Un partido de los más decisivos de la Primera Nacional. No solo porque se enfrentan dos clubes históricos como lo son Ferro y All Boys, sino porque es trascendental para las aspiraciones que tienen ambos. Pero, nuevamente y como ya es moneda corriente en el fútbol argentino, los árbitros vuelven a ser igual de protagonistas que los jugadores. Esta vez fue Daniel Zamora el que se metió en el ojo de la tormenta.
El Verdolaga dominaba y hacía pesar la localía, pero el encuentro era más bien disputado. Sin muchas ocasiones por lado, salvo por algunas jugadas aisladas, el partido se fue al entretiempo sin goles. Pero el encuentro se empezó a calentar cuando, a los cinco minutos del complemento, Mateo Benegas, que había ingresado por el lesionado Parisi, fue a disputar una pelota en mitad de cancha, dejó la pierna arriba y el juez consideró que era merecedor de una tarjeta roja.

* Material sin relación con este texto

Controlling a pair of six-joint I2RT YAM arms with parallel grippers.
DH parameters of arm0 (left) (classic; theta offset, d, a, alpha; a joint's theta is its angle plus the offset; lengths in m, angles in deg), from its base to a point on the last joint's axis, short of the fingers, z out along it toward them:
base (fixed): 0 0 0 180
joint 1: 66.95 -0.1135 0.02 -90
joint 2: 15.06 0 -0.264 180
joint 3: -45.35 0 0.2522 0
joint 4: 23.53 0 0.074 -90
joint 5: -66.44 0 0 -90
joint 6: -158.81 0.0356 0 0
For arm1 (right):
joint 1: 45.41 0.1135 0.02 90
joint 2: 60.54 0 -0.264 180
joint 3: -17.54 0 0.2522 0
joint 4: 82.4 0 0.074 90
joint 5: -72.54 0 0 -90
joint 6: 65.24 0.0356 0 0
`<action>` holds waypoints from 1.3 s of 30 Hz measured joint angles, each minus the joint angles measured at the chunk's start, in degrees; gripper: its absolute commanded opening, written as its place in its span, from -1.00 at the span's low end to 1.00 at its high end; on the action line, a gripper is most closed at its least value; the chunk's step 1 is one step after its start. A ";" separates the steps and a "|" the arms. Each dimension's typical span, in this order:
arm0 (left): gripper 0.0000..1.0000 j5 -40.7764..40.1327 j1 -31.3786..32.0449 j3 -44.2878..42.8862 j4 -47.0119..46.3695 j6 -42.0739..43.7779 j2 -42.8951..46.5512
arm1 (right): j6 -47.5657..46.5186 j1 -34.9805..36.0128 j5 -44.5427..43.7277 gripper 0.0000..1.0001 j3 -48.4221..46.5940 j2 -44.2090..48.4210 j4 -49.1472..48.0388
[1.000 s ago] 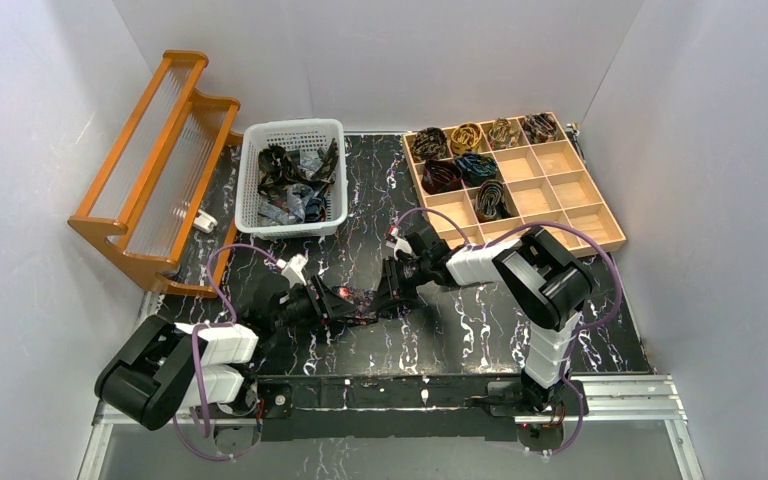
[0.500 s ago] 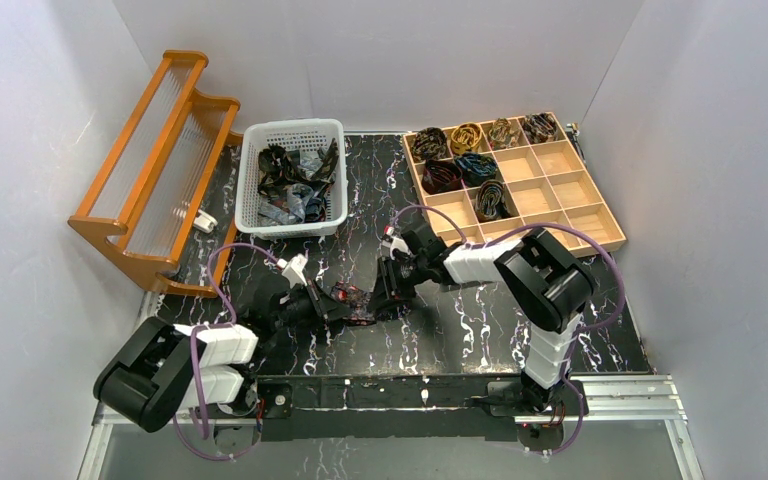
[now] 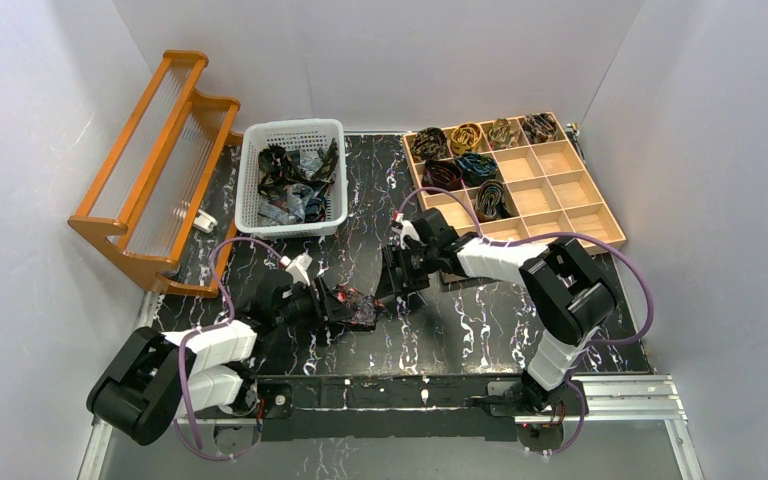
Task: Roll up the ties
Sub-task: Roll the tie at the center of the board.
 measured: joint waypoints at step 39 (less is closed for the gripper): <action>0.49 -9.81 0.26 -4.42 31.41 -2.21 21.27 | -6.91 -0.96 20.15 0.83 -10.14 -10.62 -1.99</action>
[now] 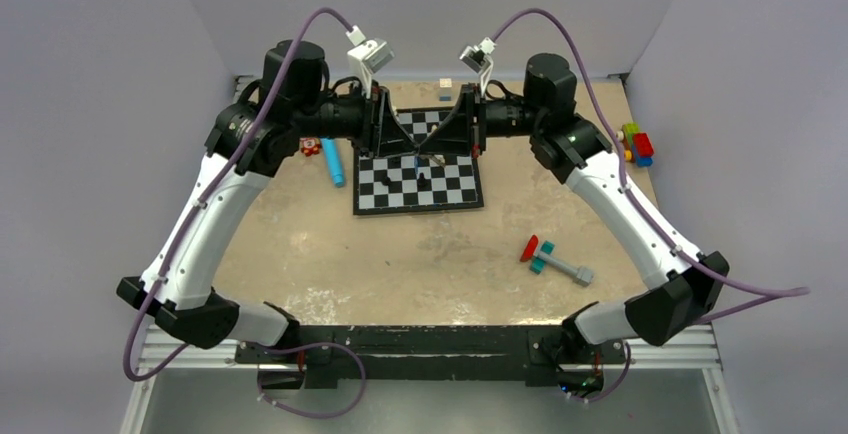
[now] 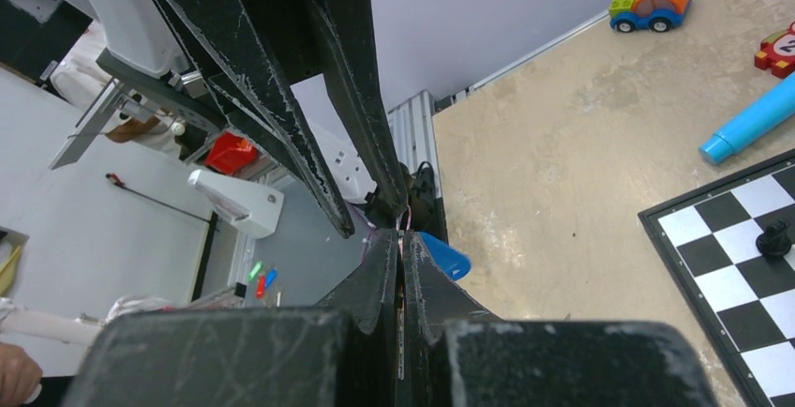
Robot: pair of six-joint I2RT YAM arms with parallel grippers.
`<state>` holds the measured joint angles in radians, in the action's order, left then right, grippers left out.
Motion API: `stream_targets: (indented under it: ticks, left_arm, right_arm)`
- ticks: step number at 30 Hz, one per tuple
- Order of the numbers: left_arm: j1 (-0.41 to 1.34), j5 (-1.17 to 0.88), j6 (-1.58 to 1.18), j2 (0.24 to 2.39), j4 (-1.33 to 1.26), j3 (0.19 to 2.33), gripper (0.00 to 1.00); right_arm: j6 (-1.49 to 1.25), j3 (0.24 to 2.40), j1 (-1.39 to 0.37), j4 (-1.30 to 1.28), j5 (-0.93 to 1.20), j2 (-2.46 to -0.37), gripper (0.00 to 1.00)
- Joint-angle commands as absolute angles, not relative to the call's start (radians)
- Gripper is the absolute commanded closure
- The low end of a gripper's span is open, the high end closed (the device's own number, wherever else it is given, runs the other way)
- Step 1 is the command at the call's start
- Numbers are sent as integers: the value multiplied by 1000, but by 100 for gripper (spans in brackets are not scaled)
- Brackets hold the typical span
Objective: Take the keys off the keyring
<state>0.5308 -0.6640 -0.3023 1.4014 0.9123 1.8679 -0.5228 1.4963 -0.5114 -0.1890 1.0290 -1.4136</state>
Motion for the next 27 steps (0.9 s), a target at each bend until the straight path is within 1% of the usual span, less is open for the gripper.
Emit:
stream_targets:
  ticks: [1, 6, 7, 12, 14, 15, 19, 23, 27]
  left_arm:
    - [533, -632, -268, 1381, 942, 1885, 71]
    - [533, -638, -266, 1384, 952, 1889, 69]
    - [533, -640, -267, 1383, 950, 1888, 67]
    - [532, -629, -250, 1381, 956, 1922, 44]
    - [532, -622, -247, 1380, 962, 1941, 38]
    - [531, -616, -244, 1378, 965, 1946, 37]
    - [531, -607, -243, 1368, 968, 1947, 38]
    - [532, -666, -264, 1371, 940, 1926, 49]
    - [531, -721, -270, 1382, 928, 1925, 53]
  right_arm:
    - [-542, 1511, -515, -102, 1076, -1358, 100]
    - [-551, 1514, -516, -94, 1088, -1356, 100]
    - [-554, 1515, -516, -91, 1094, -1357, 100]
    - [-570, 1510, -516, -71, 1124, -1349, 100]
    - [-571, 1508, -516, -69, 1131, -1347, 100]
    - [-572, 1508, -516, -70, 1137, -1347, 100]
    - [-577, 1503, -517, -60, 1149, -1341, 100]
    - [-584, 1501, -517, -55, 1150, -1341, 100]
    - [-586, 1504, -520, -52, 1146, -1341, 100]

Cuando el delantero se retiraba de la cancha, se fue insultando al aire, visiblemente molesto con la decisión que el referí tomó. Un par de minutos después, llegó la gran polémica de la noche. A Sebastián Corda le quedó una pelota boyando afuera del área y el remate al arco fue bloqueado por Alejo Tabares.
El polémico penal
Daniel Zamora consideró que la pelota había pegado en el brazo del lateral izquierdo y apuntó al manchón penal. Pero claro, la repetición fue clara: la bocha había dado en la costilla del defensor y la mano abierta no había ni siquiera rozado el esférico. Los jugadores del Albo se le fueron al humo al colegiado, pero al no haber VAR en la Primera Nacional, no se pudo revertir la decisión.
El tiro desde los 12 pasos fue ejecutado por Emanuel Dening, a quien no le pesó el contexto, cruzó el remate, Carrizo se lanzó para el otro lado y todo Caballito festejó el tanto.